It's been a tough three days. My dad's condition is still day to day, i leave tomorrow until after Thanksgiving, i know it is where i need to be, but i am feeling guilty because i wish i did not have to go, i am usually all done my Christmas shopping and wrapping by now, and i have not started...it all hit me at once Monday.
When i get over-whelmed, i tend to shut down, go within myself and withdraw. By Tuesday i was nearly in tears all day, and could not even blame it on PMS...happily left that behind a few years ago. I kept my communications with Master short, but i am sure He recoginized the signs.
By this morning Master had given me enough time to reach out, and He took charge. I admit i had pushed Him..a little...and He pushed back and let me know i was in trouble.
I also gained a pound at my weigh on Monday, which He had not forgotten about. I could not even explain what was wrong...i felt i had loss all control over everything. It is one thing to give up control to another, it is something totally different to feel that you are spinning and have no control over anything.
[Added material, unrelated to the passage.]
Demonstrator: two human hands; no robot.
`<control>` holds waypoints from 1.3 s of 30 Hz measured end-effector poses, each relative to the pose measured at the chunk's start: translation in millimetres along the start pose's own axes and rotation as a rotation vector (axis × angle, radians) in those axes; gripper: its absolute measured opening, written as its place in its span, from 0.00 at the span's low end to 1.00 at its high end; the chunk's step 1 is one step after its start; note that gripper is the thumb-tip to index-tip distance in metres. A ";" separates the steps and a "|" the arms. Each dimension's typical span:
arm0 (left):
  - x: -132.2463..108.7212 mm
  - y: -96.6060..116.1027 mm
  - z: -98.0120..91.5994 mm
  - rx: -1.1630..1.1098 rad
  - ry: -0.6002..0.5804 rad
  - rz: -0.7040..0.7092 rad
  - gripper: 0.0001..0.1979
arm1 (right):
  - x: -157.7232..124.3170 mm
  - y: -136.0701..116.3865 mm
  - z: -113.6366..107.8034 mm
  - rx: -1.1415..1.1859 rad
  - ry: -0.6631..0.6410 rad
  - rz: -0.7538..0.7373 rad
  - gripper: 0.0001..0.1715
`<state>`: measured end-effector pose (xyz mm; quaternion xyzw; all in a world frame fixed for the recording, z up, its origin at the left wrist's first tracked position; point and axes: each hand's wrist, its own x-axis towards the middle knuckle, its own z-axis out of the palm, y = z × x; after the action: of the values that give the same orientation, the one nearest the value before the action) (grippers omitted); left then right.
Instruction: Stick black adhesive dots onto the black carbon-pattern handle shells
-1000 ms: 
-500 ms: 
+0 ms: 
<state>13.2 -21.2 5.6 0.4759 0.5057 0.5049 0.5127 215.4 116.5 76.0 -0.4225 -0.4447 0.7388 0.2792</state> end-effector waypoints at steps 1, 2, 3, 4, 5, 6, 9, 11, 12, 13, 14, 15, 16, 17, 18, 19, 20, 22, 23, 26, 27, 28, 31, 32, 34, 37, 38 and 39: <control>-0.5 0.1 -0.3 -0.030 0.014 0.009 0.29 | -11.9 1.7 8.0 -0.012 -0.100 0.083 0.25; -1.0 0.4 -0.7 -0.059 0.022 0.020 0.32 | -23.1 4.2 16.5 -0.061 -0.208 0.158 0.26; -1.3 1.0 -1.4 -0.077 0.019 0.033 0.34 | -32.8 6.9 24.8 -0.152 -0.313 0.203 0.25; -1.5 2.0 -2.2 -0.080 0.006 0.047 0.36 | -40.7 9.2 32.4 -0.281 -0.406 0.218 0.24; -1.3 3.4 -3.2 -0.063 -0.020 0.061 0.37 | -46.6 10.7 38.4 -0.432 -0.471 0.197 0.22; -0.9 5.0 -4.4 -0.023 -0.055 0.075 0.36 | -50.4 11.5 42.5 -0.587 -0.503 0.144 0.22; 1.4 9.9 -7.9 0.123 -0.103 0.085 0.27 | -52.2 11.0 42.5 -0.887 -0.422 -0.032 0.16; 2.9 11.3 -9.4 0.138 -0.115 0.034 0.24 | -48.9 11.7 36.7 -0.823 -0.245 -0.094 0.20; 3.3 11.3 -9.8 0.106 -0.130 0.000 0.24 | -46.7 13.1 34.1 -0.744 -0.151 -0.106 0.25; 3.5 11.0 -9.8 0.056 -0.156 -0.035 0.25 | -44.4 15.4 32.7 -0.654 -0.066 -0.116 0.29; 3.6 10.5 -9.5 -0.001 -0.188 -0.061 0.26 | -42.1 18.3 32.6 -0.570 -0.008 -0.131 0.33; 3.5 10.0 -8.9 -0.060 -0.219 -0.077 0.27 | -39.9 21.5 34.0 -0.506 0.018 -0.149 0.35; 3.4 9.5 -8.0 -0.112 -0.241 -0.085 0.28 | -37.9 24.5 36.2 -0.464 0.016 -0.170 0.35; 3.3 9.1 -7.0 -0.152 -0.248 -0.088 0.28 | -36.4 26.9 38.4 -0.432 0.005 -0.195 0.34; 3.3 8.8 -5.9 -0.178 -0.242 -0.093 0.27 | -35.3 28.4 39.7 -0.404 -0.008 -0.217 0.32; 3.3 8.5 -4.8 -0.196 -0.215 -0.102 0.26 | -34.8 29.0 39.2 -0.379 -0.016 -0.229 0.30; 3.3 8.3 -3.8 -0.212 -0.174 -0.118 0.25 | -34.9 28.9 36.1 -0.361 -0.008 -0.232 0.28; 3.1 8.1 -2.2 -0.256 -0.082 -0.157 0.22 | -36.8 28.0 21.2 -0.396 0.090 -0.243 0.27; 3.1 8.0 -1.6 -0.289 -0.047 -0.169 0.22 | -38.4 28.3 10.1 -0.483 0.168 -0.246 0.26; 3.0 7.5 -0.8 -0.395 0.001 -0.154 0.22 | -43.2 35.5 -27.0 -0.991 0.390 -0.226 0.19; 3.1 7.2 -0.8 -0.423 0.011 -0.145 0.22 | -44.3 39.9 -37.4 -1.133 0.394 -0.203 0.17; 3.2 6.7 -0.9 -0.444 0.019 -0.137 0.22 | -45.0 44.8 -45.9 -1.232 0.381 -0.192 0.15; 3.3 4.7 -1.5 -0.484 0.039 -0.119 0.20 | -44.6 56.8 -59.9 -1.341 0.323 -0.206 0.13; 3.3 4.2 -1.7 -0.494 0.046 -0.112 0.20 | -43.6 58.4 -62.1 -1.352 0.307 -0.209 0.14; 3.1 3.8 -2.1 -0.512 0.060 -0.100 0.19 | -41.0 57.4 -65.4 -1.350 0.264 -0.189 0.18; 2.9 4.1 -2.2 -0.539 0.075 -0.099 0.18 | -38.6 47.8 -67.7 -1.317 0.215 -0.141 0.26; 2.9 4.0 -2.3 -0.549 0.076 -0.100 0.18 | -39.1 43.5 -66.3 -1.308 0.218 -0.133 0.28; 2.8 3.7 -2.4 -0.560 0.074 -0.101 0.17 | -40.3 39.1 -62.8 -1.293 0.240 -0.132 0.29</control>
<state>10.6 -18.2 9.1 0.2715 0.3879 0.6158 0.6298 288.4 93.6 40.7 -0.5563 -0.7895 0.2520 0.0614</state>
So my last spanking for a while, was not to be a fun one. We talked, He likes to remind me i should always be running toward Him, not away from Him. Then it was over His lap, for a way too short hand warm up. Then i felt the bristle side of the hair brush, i knew it was warning of what was to come. Soon, i felt the wooden side of that darn brush, it did not take me long to start "OUCHING" very loudly. Master often echoes my ouches, which is NOT funny.
Then my legs started kicking. It has been a while since i had a hard hairbrushing....hope it is a while before it happens again. Master would say here....that is totally up to me. He had me tucked in tightly and was spanking fast and hard. He finally stopped, only to tell me it was time for part 2...attitude adjustment. It was not a fun time, and the i am sorry , i will be better were shooting out of mouth. Finally, when i was very sore, and had a red hot bottom, it stopped. He pulled up my panties and sat me up.
He reminded me that i need to hang on my rules even more tightly when i am away, that i need to communicate daily and reach out to Him, that i am His, all the time, no matter where i am. He also said even when i feel my world is spinning out of control, there is one thing i do control, my submission to Him.
He then reached in to play with my nipples. I jumped a little, but He soon has me squirming. He then reached inside my panties, and i was panting and urging Him on. He says...why does He think that is a good time to have a conversation....He is divided between telling me i cannot cum for Him at all while i am gone, or i must cum every day. Which would i prefer...honestly something between the 2 extremes. He is still susing His hand and has me squirming...and says..what will it be, should i remove my hand or do you want permission to cum? Of course He has me where He wants me, and after another minute i am asking for permission to cum. He tells me i need to also ask for permission for every day i am gone before i get a yes. I could not, not ask, so i asked..for permission to cum then and every day that i am away. I am thankfully staying at my sister's while she is on a family vacation in Florida, so it will be me the dog and the 2 cats.
One of the extra things Master had me do this morning, was to tie a ribbon around my right wrist. When Master looked at it, i was told to keep it on while i am away. I asked if he met that same one, and He did. He will check when i get back to see how it looks. He also reminded me to stay clean shaven, not just to wait and shave on the day i return..which did happen last time. He threatened to check, by having me send Him a picture..yuck.
Then it was hugs and more hugs and time for good-byes. I have a 6 AM flight in the morning. I have a couple ideas for posts while i am away, i will see if i have the time and the energy.